### What is required
To complete the exercise, write out all the data exactly.

### Data listing
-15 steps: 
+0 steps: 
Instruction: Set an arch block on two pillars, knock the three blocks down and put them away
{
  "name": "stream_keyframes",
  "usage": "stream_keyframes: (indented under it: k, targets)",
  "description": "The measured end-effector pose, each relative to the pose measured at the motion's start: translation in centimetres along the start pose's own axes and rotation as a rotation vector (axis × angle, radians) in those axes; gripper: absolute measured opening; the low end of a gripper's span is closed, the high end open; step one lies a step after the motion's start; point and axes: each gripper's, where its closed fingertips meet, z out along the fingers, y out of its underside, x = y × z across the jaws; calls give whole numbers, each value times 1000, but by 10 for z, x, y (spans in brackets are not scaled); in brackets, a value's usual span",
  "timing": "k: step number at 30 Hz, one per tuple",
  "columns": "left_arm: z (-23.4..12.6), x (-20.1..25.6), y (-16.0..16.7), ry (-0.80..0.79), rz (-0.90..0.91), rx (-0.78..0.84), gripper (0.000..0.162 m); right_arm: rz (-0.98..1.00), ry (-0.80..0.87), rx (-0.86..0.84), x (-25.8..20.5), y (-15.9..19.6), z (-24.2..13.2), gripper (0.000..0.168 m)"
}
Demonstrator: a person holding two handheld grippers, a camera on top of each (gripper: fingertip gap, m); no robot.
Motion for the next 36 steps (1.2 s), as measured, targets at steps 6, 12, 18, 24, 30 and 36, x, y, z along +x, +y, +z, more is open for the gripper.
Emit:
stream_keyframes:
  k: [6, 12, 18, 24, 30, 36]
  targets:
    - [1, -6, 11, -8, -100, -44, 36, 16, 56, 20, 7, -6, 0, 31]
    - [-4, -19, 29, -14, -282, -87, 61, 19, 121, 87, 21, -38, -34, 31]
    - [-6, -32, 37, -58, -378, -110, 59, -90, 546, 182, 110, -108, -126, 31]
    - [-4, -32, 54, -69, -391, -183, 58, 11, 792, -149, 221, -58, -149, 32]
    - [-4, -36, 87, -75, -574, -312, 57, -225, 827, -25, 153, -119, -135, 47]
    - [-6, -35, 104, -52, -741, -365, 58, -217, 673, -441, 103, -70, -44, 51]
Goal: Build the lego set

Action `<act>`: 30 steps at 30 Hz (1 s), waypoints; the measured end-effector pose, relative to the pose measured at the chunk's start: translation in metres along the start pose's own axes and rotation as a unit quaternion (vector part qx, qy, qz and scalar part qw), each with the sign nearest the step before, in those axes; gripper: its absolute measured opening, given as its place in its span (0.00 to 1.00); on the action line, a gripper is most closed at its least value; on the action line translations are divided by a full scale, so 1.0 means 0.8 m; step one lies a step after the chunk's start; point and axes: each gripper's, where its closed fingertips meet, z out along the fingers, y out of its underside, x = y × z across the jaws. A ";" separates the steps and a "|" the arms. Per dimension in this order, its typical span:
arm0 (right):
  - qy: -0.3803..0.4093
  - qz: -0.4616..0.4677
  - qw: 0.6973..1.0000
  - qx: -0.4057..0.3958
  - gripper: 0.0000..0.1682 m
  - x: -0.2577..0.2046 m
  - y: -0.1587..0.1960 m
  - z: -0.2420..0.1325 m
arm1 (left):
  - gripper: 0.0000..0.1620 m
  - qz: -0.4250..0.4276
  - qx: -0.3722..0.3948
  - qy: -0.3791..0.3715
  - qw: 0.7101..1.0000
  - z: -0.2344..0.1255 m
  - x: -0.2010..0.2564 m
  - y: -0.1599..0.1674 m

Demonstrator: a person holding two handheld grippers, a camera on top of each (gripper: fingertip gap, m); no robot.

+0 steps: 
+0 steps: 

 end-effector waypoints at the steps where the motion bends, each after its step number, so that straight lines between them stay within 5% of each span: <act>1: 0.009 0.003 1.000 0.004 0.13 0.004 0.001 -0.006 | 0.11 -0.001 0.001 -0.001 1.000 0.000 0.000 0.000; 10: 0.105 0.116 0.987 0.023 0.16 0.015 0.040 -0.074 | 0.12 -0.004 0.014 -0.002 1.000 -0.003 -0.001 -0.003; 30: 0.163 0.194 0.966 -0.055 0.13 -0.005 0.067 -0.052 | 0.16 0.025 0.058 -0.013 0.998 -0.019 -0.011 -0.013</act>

### Your solution
-15 steps: 
+0 steps: 
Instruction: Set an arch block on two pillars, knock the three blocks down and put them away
{
  "name": "stream_keyframes",
  "usage": "stream_keyframes: (indented under it: k, targets)",
  "description": "The measured end-effector pose, each relative to the pose measured at the motion's start: translation in centimetres along the start pose's own axes and rotation as a rotation vector (axis × angle, radians) in those axes; gripper: absolute measured opening; the low end of a gripper's span is closed, the high end open; step one lies a step after the motion's start; point and axes: each gripper's, where its closed fingertips meet, z out along the fingers, y out of its underside, x = y × z across the jaws; calls give whole numbers, each value times 1000, but by 10 for z, x, y (spans in brackets are not scaled); in brackets, a value's usual span",
  "timing": "k: step number at 30 Hz, one per tuple",
  "columns": "left_arm: z (-23.4..12.6), x (-20.1..25.6), y (-16.0..16.7), ry (-0.80..0.79), rz (-0.90..0.91), rx (-0.78..0.84), gripper (0.000..0.162 m); right_arm: rz (-0.98..1.00), ry (-0.80..0.87), rx (-0.86..0.84), x (-25.8..20.5), y (-15.9..19.6), z (-24.2..13.2), gripper (0.000..0.168 m)"
}
Demonstrator: a person holding two handheld grippers, a camera on top of each (gripper: fingertip gap, m); no robot.
Motion for the next 36 steps (1.2 s), as measured, targets at steps 6, 12, 18, 24, 30 and 36, x, y, z along +x, +y, +z, more is open for the gripper.
Emit:
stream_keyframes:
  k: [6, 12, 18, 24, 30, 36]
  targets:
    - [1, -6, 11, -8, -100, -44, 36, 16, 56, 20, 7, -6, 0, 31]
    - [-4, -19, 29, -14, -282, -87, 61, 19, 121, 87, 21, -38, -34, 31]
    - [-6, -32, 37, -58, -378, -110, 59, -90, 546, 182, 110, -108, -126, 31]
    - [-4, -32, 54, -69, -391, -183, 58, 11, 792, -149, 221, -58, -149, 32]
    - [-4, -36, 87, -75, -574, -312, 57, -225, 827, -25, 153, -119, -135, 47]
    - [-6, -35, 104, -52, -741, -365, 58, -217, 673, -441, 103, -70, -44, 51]
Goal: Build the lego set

Action `<act>`: 30 steps at 30 Hz (1 s), waypoints; the measured end-effector pose, relative to the pose measured at the chunk's start: translation in metres along the start pose's own axes and rotation as a unit quaternion (vector part qx, qy, qz and scalar part qw), each with the sign nearest the step before, in those axes; gripper: its absolute measured opening, given as its place in its span (0.00 to 1.00); on the action line, a gripper is most closed at its least value; on the action line translations are divided by a full scale, so 1.0 means 0.8 m; step one lies a step after the chunk's start; point and axes: each gripper's, where its closed fingertips meet, z out along the fingers, y out of its underside, x = y × z across the jaws. A ";" separates the steps and a "|" the arms. Per dimension in this order, its typical span:
arm0 (right):
  - qy: -0.3803..0.4093
  - qz: -0.4616..0.4677
  - qw: 0.6973..1.0000
  - qx: -0.4057..0.3958
  - gripper: 0.0000..0.1682 m
  - x: -0.2577..0.2046 m
  - y: -0.1587..0.1960 m
  - z: -0.2420..0.1325 m
arm1 (left):
  - gripper: 0.0000..0.1620 m
  - qz: -0.4250..0.4276
  - qx: -0.3722..0.3948
  - qy: -0.3791..0.3715
  - qw: 0.7101..1.0000
  - z: -0.2344..0.1255 m
  - x: -0.2010..0.2564 m
  - y: -0.1599..0.1674 m

Demonstrator: a person holding two handheld grippers, a camera on top of each (gripper: fingertip gap, m); no robot.

+0 steps: 
+0 steps: 

 end-effector waypoints at the steps where the motion bends, each after its step number, so that straight lines between them stay within 5% of each span: <act>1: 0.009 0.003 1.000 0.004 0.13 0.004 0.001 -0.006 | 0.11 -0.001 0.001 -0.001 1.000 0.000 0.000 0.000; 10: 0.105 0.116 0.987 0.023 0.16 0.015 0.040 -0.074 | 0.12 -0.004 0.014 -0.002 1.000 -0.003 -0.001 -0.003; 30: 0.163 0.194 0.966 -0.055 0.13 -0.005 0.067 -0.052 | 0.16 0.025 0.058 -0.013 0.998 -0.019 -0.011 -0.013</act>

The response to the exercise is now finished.